This fol-de-rol completed, he rang a little bell, whereupon the hunchback
promptly appeared to escort me to the office of M. l'Econome. Here
the atmosphere was somewhat different. More like a freight-station,
with bills of lading and rubber stamps everywhere, and pasty-faced clerks
scribbling away with broken pens in huge, cumbersome ledgers. My dole of
coal and wood portioned out, off we marched, the hunchback and I, with a
wheelbarrow, towards the dormitory. I was to have a room on the top floor,
in the same wing as the pions. The situation was taking on a humorous
aspect. I didn't know what the hell to expect next. Perhaps a spittoon. The
whole thing smacked very much of preparation for a campaign; the only things
missing were a knapsack and rifle -- and a brass slug.

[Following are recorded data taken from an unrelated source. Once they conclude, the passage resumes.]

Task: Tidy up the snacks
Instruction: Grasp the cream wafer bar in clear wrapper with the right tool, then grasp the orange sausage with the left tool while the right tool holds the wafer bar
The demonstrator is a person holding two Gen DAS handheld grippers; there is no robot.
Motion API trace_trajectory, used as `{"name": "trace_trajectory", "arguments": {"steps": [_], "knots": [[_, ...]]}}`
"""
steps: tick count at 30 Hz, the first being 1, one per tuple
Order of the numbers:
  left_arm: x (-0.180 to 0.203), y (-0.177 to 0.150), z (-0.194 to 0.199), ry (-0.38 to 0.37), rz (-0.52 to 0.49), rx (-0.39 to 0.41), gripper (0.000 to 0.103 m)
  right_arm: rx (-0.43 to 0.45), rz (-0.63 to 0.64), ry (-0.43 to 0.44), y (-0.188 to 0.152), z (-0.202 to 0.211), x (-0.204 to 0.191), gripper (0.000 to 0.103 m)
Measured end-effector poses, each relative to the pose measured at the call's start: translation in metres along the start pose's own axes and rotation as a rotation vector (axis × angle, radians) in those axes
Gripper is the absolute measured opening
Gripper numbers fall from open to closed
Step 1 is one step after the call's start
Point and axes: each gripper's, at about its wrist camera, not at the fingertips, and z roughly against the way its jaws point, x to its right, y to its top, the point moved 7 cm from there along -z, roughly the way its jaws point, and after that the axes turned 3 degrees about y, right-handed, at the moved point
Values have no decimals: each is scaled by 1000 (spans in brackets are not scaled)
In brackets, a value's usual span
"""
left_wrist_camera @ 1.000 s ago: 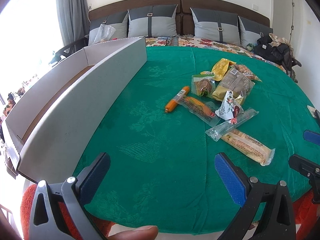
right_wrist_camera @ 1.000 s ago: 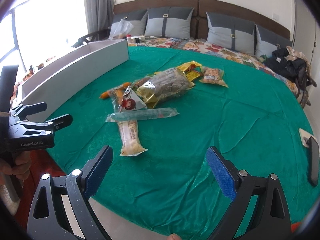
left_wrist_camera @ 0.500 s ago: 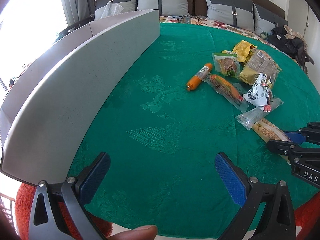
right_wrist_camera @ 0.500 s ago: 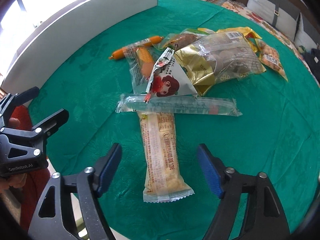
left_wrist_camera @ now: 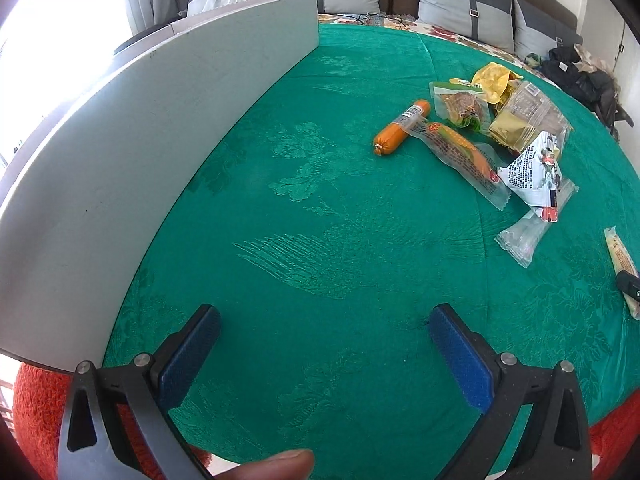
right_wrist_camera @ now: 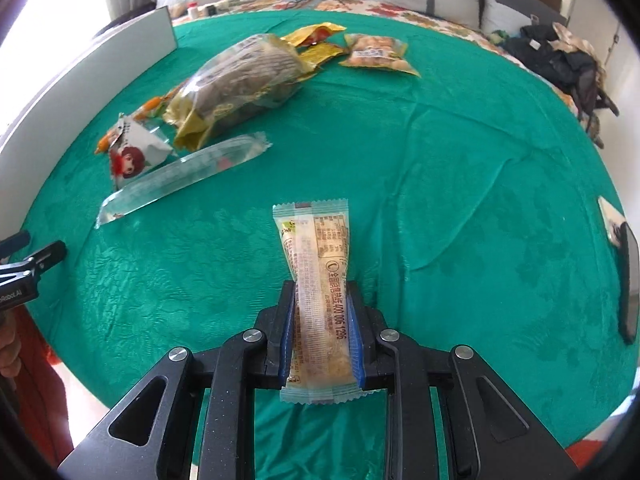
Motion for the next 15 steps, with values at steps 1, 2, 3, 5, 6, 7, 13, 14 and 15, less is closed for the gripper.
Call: {"name": "trace_trajectory", "arguments": {"steps": [1,2,3,5,6,7,13,14,15], "knots": [[-1,0,-1,-11,14,-3,103,14,-15,13,-2,2,2,25],[-2,0,-1,-9,13,1,103,22,-19,20,-4,4,1,25],[-2,0,-1,-10,10,5,103,27,-11,18,-4,4,-1,27],[-2,0,-1,-14,6,12,103,34,17,11,0,2,-6,28],[-2,0,-2,-18,-1,13,103,38,24,12,1,1,-8,28],[-2,0,-2,-23,-9,14,103,41,25,18,3,-1,-8,28],[-1,20,-8,-90,-41,-123,102,50,7,58,2,-3,-3,28],[-1,32,-7,-125,-28,-117,102,52,2,65,2,-2,-3,28],[-1,47,-5,-154,-11,-109,101,53,2,69,2,-2,-3,29]]}}
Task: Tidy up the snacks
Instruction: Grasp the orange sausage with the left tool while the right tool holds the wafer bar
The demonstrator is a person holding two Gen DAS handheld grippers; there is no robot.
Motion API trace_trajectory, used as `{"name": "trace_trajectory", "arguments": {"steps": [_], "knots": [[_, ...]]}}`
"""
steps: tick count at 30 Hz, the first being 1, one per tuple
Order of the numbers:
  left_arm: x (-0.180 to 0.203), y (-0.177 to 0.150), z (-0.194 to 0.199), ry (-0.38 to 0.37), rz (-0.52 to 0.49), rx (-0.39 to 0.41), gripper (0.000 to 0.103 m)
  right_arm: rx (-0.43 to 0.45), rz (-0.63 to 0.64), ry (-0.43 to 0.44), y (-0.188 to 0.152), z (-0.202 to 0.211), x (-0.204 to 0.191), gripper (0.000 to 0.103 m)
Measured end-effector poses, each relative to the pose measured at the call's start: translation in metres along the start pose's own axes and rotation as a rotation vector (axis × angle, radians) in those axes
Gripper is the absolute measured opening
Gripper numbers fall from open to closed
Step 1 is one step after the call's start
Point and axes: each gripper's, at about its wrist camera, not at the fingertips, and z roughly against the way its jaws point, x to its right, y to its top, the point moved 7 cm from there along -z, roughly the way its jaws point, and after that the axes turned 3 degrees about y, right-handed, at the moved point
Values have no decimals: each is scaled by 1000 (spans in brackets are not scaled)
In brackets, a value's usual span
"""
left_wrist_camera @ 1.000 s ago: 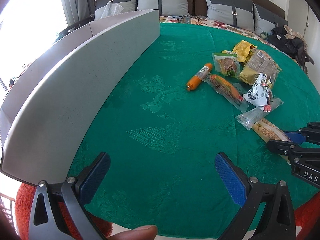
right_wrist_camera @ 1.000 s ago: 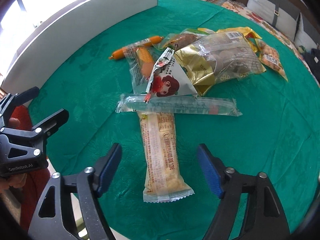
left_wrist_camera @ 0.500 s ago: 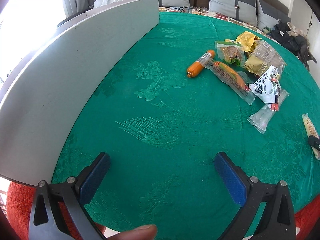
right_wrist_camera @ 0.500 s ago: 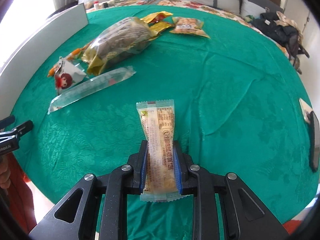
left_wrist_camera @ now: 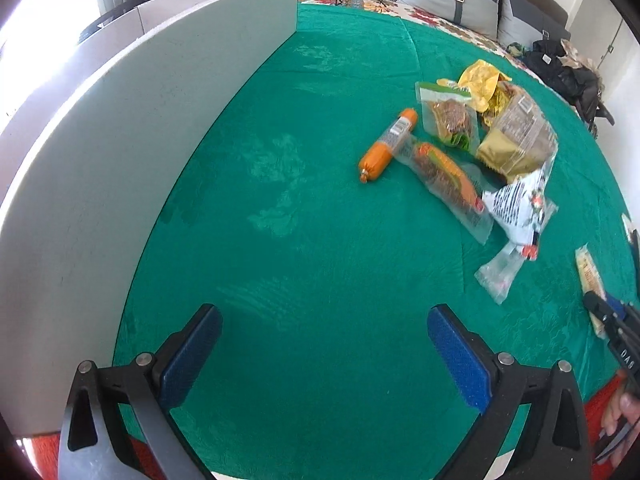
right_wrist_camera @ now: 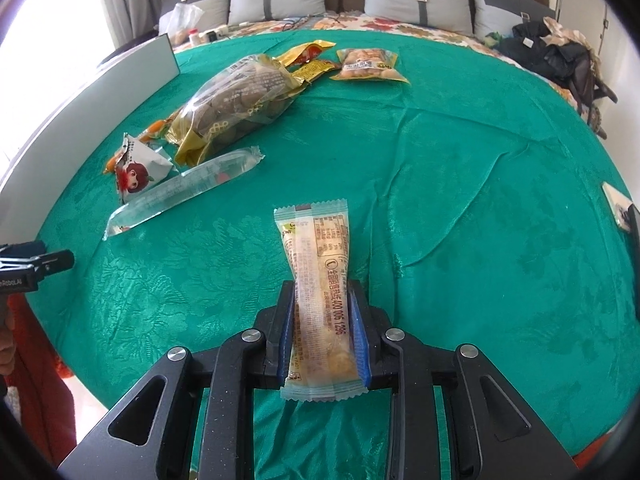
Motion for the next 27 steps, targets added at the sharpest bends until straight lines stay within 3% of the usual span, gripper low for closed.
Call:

The room assigned to me was rather large, with a small stove to which was
attached a crooked pipe that made an elbow just over the iron cot. A big
chest for the coal and wood stood near the door. The windows gave out on a
row of forlorn little houses all made of stone in which lived the grocer, the
baker, the shoemaker, the butcher, etc. -- all imbecilic-looking clodhoppers.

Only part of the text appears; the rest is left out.